■ WHAT THE TASK ASKS ■
Read the records that follow and state how many lines hold "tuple", adding nothing else.

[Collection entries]
╭──

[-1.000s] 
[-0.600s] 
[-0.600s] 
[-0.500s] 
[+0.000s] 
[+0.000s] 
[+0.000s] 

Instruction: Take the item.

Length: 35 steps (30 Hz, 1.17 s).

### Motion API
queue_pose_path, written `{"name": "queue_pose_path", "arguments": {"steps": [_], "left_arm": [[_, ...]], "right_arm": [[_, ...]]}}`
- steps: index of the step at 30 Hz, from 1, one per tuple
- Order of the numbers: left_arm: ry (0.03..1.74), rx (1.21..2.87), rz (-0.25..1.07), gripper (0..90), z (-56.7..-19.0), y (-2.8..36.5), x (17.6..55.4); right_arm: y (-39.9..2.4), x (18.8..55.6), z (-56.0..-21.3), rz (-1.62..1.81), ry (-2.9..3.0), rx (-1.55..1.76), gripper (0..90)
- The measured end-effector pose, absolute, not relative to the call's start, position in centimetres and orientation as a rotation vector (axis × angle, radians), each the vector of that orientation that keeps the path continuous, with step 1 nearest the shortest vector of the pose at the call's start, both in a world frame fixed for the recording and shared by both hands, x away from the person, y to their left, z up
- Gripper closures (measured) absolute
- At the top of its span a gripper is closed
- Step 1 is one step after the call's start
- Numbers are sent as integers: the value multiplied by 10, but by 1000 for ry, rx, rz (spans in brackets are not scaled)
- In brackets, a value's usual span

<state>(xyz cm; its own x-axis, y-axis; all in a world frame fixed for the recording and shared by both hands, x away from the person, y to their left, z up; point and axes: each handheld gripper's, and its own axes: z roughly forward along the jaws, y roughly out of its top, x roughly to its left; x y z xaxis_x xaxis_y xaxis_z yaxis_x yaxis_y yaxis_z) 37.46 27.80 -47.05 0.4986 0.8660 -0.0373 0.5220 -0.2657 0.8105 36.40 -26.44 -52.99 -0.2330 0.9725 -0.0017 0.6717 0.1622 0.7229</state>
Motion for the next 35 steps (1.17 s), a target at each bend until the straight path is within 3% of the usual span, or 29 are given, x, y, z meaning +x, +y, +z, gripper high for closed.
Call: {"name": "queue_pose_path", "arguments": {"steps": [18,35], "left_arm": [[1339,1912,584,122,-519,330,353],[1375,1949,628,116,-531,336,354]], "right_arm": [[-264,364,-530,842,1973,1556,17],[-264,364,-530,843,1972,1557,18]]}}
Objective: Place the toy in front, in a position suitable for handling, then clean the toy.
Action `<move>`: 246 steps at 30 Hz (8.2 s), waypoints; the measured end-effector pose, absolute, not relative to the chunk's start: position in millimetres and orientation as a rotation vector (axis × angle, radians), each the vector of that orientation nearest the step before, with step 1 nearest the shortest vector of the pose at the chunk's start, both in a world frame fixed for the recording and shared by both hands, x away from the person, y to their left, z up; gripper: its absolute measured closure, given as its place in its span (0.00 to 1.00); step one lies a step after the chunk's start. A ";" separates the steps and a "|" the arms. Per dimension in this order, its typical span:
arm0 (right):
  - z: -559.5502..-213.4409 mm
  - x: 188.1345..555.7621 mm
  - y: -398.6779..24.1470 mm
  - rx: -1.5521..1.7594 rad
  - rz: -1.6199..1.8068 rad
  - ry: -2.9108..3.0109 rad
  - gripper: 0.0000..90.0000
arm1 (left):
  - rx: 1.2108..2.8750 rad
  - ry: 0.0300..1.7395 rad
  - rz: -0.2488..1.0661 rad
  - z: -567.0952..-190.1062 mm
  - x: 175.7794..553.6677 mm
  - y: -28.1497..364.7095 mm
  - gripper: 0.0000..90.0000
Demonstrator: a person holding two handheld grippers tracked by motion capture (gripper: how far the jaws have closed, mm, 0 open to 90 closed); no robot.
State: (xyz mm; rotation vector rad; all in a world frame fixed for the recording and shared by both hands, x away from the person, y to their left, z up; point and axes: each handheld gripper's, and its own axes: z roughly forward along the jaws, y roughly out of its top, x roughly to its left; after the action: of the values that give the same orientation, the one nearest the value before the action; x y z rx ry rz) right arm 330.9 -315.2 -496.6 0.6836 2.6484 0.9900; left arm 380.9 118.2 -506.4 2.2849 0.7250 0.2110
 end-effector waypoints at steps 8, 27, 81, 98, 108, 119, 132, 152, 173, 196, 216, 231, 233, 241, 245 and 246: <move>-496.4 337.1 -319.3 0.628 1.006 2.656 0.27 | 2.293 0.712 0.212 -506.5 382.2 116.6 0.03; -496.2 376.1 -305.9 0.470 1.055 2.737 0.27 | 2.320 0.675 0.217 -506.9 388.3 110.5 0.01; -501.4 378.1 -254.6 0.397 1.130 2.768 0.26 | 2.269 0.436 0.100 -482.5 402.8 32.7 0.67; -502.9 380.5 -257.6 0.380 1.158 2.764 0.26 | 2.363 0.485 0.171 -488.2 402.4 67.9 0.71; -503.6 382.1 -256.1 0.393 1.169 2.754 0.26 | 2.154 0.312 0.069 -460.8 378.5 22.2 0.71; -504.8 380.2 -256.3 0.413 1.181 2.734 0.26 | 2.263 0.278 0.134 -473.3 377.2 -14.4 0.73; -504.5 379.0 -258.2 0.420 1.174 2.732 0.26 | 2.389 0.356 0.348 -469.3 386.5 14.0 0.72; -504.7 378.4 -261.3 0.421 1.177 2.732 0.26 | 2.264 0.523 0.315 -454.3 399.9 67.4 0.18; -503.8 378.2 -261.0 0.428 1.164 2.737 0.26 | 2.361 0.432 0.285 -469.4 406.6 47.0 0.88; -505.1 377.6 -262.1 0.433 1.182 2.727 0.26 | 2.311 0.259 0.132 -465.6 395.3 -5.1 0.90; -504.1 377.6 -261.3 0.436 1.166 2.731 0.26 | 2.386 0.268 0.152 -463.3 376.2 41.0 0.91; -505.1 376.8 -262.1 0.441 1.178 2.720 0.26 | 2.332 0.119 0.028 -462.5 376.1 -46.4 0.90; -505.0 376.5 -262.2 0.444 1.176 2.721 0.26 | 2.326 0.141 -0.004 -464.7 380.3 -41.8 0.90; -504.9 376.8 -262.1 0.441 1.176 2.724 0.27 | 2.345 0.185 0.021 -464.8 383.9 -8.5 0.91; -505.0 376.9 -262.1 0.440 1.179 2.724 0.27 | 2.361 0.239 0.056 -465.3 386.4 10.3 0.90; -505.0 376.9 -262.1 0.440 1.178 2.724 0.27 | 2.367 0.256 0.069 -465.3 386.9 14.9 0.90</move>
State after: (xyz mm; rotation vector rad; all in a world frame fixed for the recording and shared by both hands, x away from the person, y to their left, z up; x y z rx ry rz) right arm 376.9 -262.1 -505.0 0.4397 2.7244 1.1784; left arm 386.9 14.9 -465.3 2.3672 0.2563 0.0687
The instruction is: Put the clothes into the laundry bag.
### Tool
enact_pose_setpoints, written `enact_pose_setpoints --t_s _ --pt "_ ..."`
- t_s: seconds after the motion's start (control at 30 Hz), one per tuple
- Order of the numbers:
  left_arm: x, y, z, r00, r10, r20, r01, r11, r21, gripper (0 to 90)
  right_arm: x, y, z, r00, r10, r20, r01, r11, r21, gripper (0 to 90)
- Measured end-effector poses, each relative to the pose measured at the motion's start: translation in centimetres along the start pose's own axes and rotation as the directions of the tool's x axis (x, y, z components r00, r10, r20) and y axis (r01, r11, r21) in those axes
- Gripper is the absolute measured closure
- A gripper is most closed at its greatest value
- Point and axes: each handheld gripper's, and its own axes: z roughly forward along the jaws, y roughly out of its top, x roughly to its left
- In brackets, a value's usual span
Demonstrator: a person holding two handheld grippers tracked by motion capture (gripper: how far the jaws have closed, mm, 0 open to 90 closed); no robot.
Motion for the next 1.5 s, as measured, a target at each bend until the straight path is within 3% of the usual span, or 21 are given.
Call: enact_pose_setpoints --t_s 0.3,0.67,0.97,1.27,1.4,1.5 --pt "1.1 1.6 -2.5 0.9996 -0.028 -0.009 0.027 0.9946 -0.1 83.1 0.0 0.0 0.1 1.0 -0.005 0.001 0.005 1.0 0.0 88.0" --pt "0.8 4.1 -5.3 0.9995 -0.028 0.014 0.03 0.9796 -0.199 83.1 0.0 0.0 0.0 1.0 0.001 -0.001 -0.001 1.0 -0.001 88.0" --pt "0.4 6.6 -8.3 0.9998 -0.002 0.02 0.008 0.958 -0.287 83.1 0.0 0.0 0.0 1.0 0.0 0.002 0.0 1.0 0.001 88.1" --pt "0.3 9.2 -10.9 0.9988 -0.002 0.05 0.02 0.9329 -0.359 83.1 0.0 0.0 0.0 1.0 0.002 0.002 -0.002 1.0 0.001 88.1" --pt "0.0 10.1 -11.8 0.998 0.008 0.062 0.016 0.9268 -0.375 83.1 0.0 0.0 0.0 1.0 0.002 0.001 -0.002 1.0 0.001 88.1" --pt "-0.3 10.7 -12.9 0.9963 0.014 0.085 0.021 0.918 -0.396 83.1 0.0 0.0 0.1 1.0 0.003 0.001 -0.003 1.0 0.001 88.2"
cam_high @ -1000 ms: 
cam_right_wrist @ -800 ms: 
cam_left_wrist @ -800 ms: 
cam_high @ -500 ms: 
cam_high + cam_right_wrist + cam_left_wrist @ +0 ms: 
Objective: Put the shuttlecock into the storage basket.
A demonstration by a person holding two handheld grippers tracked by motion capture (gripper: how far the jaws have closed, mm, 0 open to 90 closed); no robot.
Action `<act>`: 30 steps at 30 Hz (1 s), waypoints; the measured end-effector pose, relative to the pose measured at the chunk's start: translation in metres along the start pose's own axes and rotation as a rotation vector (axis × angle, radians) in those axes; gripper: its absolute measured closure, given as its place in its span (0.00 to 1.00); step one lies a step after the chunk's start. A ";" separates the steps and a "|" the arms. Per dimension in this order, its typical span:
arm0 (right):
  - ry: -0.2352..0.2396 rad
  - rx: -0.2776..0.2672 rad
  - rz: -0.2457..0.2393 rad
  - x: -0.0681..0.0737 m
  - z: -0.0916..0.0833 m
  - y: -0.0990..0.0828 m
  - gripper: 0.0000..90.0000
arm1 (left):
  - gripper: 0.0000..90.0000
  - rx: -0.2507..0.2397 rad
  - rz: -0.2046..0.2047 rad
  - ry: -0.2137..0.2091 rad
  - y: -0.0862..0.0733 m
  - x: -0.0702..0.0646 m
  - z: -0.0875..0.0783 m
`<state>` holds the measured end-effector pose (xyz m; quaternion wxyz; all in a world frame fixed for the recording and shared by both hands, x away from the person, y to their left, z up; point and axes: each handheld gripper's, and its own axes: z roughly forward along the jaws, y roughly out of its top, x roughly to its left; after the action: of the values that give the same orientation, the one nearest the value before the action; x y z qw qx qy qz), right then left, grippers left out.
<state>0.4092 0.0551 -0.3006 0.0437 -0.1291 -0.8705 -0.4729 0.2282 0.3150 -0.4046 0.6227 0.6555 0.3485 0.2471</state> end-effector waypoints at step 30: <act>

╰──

■ ANSWER ■
2